[WHAT TO PRODUCE]
Reproduce exactly, and only, the lines below from the one containing "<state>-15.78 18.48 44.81" through the one containing "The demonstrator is".

[Data entries]
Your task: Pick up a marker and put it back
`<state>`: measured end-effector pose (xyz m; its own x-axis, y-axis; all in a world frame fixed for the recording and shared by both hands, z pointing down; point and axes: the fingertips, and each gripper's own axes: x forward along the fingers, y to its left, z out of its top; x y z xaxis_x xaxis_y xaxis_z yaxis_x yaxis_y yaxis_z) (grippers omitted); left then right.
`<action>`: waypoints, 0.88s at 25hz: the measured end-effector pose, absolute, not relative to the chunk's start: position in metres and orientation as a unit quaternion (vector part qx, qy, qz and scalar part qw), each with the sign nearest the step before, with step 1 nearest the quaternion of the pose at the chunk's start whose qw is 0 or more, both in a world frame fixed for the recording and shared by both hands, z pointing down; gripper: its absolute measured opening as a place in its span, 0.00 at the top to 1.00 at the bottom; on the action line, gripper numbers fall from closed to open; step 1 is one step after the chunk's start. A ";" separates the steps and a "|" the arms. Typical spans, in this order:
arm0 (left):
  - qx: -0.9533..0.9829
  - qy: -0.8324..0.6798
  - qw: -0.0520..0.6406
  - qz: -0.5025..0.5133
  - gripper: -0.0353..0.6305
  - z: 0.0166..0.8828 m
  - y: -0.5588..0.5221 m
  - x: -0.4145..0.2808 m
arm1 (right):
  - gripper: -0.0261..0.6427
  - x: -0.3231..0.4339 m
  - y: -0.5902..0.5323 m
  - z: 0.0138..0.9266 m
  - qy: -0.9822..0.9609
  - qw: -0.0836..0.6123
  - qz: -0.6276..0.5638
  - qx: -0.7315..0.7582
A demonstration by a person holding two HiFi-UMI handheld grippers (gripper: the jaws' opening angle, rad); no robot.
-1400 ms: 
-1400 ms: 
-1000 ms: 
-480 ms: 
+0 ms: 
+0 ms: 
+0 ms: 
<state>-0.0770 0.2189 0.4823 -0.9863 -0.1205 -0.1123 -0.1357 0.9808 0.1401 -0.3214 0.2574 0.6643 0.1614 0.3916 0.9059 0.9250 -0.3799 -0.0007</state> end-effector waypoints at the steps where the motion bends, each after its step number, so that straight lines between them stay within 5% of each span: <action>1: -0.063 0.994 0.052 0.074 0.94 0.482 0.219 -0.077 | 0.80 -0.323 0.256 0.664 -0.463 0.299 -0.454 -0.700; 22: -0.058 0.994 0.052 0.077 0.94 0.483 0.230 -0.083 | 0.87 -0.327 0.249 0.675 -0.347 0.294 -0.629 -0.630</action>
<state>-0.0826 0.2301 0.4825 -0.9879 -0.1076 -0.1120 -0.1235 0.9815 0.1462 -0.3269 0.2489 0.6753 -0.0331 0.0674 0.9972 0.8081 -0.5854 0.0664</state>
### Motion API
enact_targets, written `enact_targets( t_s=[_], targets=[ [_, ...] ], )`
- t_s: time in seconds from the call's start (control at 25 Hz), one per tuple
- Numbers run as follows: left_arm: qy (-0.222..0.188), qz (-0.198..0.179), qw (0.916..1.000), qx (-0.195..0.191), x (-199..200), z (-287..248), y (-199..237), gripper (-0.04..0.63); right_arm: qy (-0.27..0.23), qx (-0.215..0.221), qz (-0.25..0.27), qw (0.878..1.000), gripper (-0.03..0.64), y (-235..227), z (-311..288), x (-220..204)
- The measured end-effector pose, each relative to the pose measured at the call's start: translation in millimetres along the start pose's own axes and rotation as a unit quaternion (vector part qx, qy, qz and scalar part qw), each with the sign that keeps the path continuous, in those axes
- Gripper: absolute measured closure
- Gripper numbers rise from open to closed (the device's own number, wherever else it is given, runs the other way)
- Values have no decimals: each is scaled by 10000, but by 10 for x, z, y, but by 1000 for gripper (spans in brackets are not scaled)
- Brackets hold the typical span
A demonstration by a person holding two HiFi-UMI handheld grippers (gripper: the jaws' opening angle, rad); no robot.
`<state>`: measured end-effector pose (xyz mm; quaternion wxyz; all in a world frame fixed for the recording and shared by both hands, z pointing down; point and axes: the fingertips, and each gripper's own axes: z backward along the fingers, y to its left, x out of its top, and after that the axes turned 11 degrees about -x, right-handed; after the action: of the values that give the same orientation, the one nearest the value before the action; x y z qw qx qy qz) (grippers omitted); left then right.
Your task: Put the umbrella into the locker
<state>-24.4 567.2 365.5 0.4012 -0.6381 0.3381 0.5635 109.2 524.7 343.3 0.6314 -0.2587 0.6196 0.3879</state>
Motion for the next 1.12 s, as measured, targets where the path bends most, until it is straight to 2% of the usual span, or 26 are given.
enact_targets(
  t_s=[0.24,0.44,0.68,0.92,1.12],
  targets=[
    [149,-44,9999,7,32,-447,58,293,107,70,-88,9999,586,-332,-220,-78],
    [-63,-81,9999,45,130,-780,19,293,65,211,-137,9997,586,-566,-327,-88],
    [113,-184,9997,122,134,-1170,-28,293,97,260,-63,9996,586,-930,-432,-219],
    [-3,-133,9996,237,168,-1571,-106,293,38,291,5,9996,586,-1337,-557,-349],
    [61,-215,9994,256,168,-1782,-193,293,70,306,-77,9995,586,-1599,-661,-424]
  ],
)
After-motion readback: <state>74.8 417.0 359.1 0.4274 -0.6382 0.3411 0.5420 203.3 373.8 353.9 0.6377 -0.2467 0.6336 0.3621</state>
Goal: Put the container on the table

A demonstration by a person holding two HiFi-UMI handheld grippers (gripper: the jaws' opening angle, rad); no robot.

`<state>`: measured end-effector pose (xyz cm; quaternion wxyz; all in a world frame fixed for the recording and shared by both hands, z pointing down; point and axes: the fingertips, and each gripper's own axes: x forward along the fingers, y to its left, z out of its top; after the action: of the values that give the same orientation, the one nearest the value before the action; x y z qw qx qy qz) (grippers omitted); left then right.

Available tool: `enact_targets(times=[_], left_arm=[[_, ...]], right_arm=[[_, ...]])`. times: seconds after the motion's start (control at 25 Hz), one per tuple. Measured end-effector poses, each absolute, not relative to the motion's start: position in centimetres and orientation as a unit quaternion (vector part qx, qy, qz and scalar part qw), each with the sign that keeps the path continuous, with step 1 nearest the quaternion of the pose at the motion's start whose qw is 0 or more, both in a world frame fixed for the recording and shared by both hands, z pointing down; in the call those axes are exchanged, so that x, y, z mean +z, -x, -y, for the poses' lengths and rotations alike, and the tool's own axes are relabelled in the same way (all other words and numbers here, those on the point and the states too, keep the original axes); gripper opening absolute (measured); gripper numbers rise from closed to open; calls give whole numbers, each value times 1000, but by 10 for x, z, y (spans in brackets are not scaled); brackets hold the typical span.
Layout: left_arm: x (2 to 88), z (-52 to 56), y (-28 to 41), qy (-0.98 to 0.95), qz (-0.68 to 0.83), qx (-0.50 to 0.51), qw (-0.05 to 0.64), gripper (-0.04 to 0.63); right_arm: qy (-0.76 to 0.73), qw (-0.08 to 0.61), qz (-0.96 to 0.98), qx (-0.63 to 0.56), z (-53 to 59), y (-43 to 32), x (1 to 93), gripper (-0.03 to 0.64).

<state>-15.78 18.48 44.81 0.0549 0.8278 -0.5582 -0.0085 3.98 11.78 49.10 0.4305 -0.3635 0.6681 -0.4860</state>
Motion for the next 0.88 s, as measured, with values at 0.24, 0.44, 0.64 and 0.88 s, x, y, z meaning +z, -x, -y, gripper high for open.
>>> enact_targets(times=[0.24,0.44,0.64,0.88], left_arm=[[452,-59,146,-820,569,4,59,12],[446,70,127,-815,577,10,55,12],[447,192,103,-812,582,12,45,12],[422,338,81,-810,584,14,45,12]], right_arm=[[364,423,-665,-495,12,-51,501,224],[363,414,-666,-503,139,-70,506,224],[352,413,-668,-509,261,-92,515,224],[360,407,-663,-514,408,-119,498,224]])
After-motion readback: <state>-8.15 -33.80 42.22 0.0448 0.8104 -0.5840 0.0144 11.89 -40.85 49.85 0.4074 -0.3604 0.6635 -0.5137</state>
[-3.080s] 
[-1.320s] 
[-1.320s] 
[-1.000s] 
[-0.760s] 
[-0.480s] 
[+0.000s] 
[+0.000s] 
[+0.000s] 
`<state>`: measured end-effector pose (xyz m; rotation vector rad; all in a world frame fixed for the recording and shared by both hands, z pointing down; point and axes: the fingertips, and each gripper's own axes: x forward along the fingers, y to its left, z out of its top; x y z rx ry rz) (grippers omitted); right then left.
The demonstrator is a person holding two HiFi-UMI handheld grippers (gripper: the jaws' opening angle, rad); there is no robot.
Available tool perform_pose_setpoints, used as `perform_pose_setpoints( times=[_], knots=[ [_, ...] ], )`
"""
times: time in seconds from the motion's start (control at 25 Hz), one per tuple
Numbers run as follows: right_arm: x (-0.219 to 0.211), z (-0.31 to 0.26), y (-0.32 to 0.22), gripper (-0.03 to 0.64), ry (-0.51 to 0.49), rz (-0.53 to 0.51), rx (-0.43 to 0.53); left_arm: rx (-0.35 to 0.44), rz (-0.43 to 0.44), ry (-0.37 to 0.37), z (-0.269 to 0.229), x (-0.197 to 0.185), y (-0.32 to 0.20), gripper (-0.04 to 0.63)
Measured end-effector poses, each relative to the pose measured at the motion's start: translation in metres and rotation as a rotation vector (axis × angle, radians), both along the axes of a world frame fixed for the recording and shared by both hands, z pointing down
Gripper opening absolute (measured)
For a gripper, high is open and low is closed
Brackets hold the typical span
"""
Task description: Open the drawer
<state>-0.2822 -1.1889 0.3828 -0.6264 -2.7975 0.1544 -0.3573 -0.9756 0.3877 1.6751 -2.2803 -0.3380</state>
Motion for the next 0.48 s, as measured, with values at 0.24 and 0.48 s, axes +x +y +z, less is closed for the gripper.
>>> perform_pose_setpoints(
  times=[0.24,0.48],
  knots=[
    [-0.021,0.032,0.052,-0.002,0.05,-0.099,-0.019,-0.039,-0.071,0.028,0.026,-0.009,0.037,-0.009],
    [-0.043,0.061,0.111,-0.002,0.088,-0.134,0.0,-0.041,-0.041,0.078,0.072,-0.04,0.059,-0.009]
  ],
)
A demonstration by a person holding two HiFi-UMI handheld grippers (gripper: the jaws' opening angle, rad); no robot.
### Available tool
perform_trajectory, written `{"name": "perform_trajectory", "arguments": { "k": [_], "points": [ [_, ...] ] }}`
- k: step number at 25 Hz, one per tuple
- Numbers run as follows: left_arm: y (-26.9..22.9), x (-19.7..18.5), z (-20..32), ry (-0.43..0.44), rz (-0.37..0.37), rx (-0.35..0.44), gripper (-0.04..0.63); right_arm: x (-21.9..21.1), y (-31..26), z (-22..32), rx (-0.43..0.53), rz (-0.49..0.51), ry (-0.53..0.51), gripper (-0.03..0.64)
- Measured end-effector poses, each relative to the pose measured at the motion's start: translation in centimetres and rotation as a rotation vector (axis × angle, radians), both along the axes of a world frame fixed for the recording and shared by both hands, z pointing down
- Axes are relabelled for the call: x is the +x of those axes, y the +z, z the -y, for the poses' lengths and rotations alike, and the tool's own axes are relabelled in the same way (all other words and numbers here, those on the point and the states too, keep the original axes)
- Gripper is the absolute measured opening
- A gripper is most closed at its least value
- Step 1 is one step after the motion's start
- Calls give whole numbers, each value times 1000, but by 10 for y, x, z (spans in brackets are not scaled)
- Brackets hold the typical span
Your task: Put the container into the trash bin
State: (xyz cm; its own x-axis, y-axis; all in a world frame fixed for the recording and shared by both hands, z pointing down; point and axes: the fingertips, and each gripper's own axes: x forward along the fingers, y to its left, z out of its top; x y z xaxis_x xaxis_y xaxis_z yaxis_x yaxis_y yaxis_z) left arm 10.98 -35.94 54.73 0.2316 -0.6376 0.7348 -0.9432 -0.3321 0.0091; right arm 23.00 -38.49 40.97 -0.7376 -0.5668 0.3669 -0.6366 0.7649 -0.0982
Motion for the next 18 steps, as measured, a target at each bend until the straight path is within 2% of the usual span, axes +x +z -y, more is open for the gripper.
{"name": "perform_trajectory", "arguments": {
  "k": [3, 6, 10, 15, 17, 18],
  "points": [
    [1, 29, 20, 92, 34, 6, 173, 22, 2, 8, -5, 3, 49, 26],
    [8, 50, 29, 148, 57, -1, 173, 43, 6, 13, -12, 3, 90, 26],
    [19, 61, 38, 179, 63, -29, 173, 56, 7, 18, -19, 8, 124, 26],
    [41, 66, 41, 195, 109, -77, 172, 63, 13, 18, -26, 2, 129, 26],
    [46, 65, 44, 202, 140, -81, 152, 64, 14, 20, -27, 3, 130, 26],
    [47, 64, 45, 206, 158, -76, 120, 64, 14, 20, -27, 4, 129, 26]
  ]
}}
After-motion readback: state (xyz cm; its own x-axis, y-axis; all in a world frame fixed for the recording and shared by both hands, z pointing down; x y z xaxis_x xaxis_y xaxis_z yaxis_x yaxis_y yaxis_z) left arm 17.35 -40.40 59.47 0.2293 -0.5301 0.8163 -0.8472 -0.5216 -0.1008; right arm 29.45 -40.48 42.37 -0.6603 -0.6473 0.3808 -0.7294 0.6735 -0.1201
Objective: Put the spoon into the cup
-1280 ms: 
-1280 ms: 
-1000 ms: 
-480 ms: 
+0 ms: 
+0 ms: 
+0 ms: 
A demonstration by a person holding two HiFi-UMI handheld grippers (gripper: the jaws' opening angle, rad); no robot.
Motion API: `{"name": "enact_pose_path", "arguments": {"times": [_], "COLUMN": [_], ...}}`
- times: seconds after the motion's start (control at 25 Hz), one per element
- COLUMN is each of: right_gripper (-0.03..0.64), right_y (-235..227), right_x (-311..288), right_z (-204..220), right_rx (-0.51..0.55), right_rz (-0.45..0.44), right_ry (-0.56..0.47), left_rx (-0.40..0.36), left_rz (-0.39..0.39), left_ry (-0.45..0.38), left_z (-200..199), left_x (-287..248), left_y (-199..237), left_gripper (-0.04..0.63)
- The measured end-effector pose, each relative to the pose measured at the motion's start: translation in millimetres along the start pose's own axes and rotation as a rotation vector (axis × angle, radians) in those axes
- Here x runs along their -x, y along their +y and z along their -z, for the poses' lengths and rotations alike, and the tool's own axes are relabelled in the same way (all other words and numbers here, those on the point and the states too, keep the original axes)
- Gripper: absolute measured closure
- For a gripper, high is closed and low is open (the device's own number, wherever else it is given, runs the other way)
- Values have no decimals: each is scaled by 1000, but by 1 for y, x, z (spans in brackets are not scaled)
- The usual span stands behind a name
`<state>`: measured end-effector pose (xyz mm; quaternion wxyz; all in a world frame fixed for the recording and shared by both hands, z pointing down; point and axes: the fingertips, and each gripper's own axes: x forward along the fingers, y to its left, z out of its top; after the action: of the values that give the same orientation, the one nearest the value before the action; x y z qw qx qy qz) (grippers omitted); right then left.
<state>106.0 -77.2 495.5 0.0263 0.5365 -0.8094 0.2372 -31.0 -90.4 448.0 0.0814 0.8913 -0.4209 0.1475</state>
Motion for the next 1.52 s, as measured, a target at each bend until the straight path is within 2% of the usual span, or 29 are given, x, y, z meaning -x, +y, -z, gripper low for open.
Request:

[ANSWER SPACE]
<state>-15.78 18.48 44.81 0.0549 0.8278 -0.5582 -0.0085 3.98 11.78 49.10 0.4305 -0.3635 0.6681 -0.4860</state>
Motion for the next 0.88 s, as measured, with values at 0.24, 0.44, 0.64 and 0.88 s, x, y, z meaning +z, -x, -y, gripper high for open.
>>> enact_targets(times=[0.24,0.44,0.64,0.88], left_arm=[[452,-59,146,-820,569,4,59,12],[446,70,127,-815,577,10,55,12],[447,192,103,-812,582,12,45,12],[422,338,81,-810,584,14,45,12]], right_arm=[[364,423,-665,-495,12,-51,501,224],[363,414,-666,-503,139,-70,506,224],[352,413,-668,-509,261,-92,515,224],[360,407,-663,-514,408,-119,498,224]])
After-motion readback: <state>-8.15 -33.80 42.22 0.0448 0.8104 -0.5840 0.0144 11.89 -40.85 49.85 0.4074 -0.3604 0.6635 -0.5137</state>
[-3.080s] 
[-1.320s] 
[-1.320s] 
[-1.000s] 
[-0.760s] 
[-0.480s] 
[+0.000s] 
[+0.000s] 
[+0.000s] 
`<state>`: measured end-effector pose (xyz m; rotation vector rad; all in a world frame fixed for the recording and shared by both hands, z pointing down; point and axes: the fingertips, and each gripper's own axes: x forward along the fingers, y to its left, z out of its top; x y z rx ry rz) (grippers omitted); right then left.
The demonstrator is a person holding two HiFi-UMI handheld grippers (gripper: the jaws' opening angle, rad); there is no robot.

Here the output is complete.